### Task description
Using the records that appear below, write out exactly the lines from the one with "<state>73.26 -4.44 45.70" through the one with "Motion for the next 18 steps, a", keeping both end lines.

Working data Block Start

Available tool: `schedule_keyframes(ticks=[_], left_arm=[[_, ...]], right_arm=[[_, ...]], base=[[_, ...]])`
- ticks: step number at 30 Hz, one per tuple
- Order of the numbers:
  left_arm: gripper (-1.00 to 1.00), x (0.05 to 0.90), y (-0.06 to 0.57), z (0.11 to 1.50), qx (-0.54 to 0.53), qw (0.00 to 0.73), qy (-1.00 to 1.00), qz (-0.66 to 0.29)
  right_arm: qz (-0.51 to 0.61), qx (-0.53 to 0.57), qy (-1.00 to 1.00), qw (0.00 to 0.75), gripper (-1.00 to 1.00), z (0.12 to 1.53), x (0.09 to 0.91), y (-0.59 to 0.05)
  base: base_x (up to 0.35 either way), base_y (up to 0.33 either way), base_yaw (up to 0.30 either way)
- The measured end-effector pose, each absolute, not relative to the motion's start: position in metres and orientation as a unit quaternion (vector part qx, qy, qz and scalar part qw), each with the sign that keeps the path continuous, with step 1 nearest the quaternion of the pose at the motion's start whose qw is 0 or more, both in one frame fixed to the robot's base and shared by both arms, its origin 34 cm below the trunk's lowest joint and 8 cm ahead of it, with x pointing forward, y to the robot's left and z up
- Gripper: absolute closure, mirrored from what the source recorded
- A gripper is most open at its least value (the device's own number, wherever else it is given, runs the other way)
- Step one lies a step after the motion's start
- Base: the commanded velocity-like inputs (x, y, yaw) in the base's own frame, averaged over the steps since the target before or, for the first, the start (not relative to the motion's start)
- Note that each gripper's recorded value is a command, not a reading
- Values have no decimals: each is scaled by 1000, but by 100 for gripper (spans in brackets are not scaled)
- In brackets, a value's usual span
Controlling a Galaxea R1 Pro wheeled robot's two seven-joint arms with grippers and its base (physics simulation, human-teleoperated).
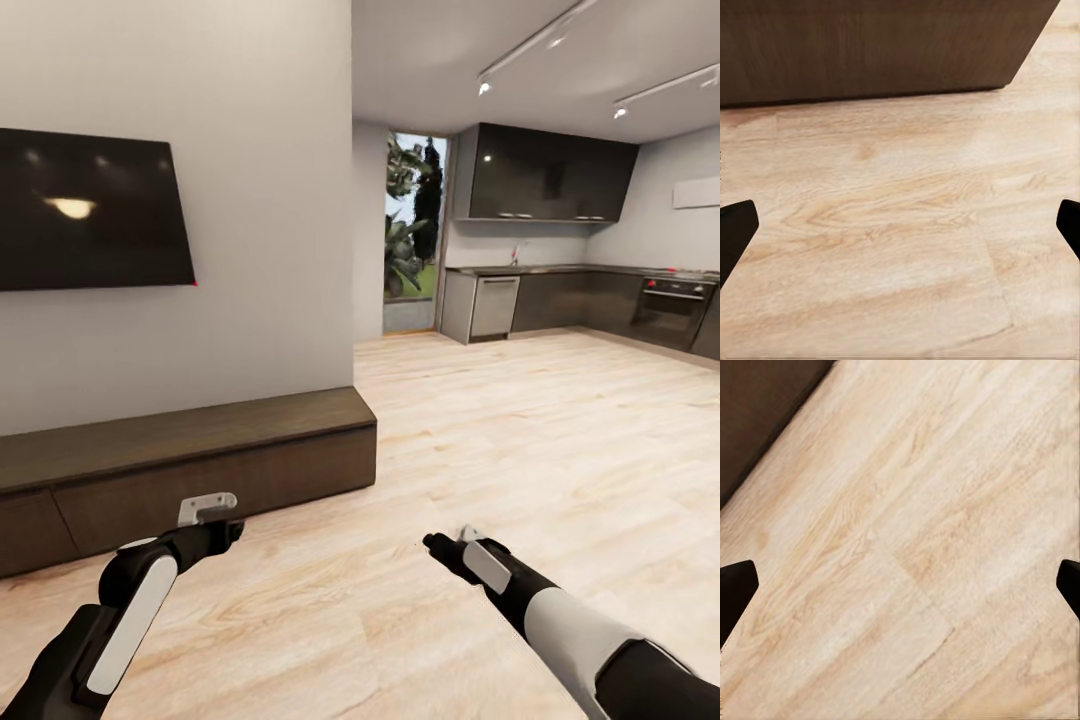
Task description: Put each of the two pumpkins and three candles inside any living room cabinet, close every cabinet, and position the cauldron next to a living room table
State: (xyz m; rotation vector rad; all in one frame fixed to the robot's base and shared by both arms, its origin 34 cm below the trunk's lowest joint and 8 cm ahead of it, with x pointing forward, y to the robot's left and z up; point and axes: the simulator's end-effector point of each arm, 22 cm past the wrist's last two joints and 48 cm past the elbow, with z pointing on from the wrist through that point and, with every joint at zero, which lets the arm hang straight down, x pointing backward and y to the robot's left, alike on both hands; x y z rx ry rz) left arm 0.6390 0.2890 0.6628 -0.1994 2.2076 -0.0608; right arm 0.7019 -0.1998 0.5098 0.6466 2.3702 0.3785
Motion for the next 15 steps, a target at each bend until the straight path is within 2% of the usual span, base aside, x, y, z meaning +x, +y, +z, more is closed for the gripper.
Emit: schedule_keyframes(ticks=[6,15], left_arm=[[-100,636,287,658,-73,425,902,-23],[-100,635,286,650,-76,414,907,-28]], right_arm=[[147,303,893,297,-100,493,687,-237],[144,308,893,294,-100,486,686,-245]], base=[[0,0,-65],[0,0,-155]])
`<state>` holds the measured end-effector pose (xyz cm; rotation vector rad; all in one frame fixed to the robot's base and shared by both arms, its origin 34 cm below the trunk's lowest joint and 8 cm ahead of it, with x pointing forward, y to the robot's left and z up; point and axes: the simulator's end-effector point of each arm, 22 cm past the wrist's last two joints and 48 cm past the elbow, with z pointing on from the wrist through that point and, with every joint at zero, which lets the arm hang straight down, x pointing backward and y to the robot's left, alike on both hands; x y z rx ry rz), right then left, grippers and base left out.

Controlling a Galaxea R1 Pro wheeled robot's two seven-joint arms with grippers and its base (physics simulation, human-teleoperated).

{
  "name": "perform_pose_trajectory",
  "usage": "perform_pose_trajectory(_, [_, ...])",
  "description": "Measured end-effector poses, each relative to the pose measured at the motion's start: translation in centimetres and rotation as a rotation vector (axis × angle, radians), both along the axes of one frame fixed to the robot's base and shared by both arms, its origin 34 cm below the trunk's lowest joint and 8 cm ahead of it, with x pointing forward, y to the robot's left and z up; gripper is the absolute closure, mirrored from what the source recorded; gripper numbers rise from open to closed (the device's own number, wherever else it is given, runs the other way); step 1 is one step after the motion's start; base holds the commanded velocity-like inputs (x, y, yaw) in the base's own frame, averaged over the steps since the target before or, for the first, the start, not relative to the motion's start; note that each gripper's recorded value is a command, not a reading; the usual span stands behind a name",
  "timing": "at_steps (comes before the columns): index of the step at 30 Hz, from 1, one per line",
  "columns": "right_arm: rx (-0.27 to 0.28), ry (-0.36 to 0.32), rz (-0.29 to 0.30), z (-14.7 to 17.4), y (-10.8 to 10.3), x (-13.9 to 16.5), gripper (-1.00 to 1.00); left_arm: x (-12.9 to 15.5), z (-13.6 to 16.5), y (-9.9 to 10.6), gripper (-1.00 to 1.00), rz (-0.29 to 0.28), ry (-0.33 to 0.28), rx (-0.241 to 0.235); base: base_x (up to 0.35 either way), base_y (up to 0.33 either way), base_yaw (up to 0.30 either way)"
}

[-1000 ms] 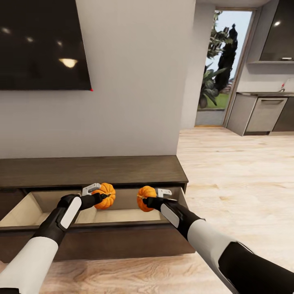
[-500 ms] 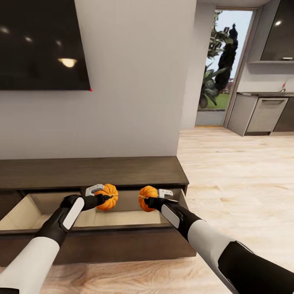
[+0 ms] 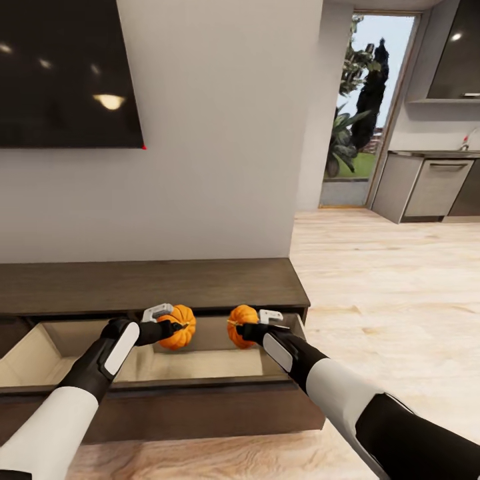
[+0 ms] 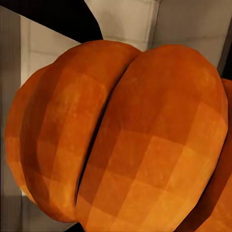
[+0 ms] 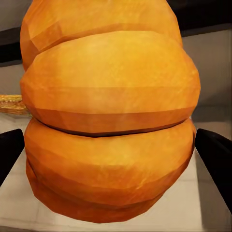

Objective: Place each of the two pumpkins and all three candles from the living room inside a cabinet in the living room (use any cabinet), then make sure every cabinet is closed, and position the cauldron so it is next to a table in the living room.

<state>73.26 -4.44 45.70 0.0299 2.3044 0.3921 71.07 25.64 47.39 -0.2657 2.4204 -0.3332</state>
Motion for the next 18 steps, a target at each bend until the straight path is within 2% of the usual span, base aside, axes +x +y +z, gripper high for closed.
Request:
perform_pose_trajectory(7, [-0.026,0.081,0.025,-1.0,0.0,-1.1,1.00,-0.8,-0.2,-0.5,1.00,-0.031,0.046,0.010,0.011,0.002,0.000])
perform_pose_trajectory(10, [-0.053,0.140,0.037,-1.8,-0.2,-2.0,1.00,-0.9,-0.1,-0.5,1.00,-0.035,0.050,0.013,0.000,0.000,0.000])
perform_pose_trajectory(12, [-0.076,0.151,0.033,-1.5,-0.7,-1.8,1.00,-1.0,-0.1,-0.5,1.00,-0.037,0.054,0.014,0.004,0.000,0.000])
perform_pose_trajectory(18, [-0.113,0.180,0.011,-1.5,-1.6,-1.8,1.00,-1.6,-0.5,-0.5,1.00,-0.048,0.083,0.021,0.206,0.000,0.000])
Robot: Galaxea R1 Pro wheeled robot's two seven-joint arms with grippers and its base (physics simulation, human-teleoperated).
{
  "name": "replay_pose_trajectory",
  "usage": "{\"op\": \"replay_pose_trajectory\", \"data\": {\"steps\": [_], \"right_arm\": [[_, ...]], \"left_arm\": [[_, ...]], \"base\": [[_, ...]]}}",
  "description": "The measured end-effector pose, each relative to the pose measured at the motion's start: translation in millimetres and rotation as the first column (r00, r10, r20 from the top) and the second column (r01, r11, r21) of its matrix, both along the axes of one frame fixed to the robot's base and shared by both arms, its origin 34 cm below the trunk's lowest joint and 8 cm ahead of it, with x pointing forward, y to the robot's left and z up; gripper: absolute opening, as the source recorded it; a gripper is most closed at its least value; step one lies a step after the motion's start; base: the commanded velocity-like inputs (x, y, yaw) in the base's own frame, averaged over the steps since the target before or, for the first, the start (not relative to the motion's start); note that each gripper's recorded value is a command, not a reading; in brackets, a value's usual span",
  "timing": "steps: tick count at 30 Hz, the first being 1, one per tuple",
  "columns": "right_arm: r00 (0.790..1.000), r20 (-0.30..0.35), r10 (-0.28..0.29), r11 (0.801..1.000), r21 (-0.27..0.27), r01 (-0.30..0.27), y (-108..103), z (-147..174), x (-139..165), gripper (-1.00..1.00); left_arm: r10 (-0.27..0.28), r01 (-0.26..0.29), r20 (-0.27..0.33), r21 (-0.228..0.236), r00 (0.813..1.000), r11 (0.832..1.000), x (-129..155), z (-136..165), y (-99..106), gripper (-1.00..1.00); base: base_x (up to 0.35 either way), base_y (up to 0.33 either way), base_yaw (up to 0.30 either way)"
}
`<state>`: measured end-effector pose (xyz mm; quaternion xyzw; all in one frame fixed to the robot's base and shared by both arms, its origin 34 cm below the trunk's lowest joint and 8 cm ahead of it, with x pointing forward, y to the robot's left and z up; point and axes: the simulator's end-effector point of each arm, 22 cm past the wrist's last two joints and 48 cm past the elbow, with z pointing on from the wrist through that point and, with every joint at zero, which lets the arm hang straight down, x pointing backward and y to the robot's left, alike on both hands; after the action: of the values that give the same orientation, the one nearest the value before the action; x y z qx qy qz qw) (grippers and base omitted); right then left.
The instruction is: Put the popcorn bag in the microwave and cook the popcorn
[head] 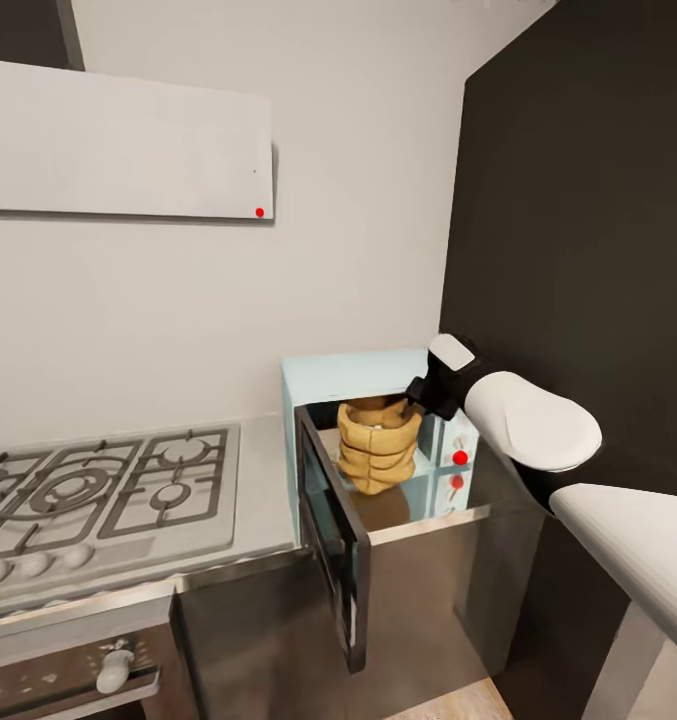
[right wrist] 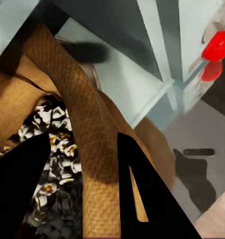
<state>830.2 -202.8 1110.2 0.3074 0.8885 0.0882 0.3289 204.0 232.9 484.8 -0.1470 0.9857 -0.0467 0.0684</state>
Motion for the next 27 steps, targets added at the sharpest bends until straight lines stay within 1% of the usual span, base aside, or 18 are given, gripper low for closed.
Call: {"op": "replay_pose_trajectory", "data": {"steps": [3,6,14,20,27], "right_arm": [[1.0,-0.001,0.003,1.0,0.006,-0.003,1.9,-0.4,-0.2,-1.0],[1.0,-0.001,0.004,1.0,0.008,-0.004,3.3,-0.5,-0.3,-1.0],[1.0,-0.003,0.012,1.0,-0.01,-0.012,3.9,-0.7,-1.0,-1.0],[1.0,-0.005,0.012,1.0,-0.008,-0.012,4.1,-1.3,-1.0,-1.0],[1.0,-0.005,0.012,1.0,-0.006,-0.012,4.3,-1.4,-1.1,-1.0]], "left_arm": [[0.0,0.0,0.001,0.0,1.0,1.0,0.2,0.0,0.0,1.0],[0.0,0.0,0.001,0.0,1.0,1.0,0.5,0.1,0.1,1.0],[-0.001,0.001,0.002,-0.001,1.0,1.0,0.6,0.2,-0.3,1.0],[-0.001,0.001,0.002,-0.001,1.0,1.0,0.6,0.1,-0.3,1.0],[-0.001,0.001,0.0,-0.002,1.0,1.0,-0.1,0.1,-0.5,1.0]], "base": [[0.0,0.0,-0.215],[0.0,0.0,-0.072],[0.03,0.024,-0.005],[0.021,0.015,0.0],[0.091,0.079,0.0]]}}
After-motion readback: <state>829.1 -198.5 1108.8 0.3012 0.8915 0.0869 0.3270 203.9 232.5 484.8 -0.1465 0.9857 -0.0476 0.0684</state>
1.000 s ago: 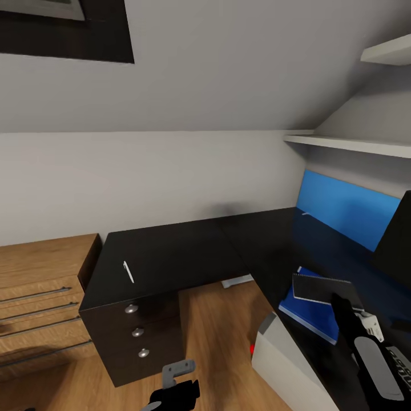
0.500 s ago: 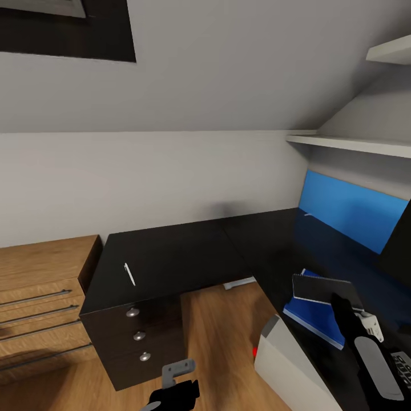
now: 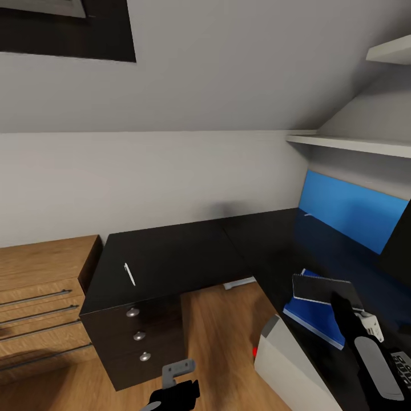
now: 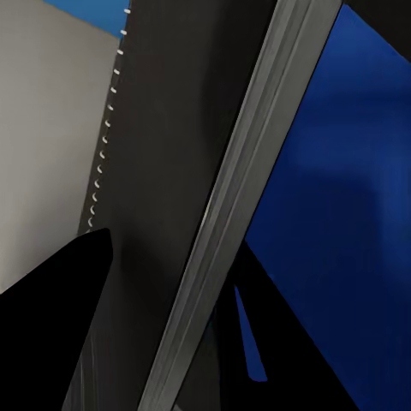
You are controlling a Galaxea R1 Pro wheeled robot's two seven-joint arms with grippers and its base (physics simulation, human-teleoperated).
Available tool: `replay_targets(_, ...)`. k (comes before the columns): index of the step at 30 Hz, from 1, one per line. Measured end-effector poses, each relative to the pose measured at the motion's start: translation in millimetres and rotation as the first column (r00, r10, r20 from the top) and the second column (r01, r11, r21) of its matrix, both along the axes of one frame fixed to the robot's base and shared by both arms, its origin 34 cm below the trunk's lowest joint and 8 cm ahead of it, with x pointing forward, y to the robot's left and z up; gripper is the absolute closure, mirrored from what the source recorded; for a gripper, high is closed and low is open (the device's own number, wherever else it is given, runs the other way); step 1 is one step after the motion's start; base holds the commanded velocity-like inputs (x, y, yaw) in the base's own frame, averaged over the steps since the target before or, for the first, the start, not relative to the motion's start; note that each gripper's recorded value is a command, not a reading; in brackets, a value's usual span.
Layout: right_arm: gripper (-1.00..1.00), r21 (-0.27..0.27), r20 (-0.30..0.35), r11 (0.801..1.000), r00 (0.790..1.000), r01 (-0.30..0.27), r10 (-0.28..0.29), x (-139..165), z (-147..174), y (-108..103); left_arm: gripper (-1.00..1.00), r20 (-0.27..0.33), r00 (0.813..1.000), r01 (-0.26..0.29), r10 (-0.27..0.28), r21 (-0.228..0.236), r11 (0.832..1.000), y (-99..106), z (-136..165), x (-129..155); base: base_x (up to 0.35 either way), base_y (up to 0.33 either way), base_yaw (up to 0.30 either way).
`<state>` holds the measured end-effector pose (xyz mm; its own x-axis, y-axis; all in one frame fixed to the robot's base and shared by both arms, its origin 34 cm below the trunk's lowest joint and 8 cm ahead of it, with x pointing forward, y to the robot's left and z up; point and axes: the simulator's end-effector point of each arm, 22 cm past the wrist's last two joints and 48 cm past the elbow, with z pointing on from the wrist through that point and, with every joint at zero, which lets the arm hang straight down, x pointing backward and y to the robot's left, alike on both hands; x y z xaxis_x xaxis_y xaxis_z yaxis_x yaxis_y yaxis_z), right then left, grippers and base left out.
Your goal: In the bedroom, organize the workspace by keeping the computer under the desk, ensuring the monitor is on the desk, placing the keyboard on the desk next to the monitor, placing the mouse on the desk next to the keyboard, moving the folder from the swivel chair onto the desk next to the mouse, stacking the notebook on top of the folder with the pen on top of the notebook, and positioning the swivel chair next to the desk.
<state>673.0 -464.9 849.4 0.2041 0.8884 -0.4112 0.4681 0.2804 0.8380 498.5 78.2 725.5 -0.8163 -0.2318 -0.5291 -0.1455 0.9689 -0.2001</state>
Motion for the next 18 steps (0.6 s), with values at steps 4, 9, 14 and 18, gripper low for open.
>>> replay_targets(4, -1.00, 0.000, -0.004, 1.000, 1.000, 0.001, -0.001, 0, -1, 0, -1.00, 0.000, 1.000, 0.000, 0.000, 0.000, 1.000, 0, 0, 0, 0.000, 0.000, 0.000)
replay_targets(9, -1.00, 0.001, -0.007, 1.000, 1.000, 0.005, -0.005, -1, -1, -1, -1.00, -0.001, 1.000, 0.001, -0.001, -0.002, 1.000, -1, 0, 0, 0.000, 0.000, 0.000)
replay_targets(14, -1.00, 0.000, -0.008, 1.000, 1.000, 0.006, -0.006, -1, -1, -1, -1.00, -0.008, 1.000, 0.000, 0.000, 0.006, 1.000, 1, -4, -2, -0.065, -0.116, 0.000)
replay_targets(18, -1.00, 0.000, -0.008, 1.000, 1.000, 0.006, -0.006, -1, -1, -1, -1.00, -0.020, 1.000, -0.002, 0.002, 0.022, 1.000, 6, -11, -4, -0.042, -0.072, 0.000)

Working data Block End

### Exercise output
<state>73.26 -4.44 45.70 0.0299 2.3044 0.3921 71.07 25.64 47.39 -0.2657 2.4204 -0.3332</state>
Motion for the next 18 steps, a target at each bend until the straight path is within 2% of the usual span, base aside, axes +x +y +z, gripper high for closed.

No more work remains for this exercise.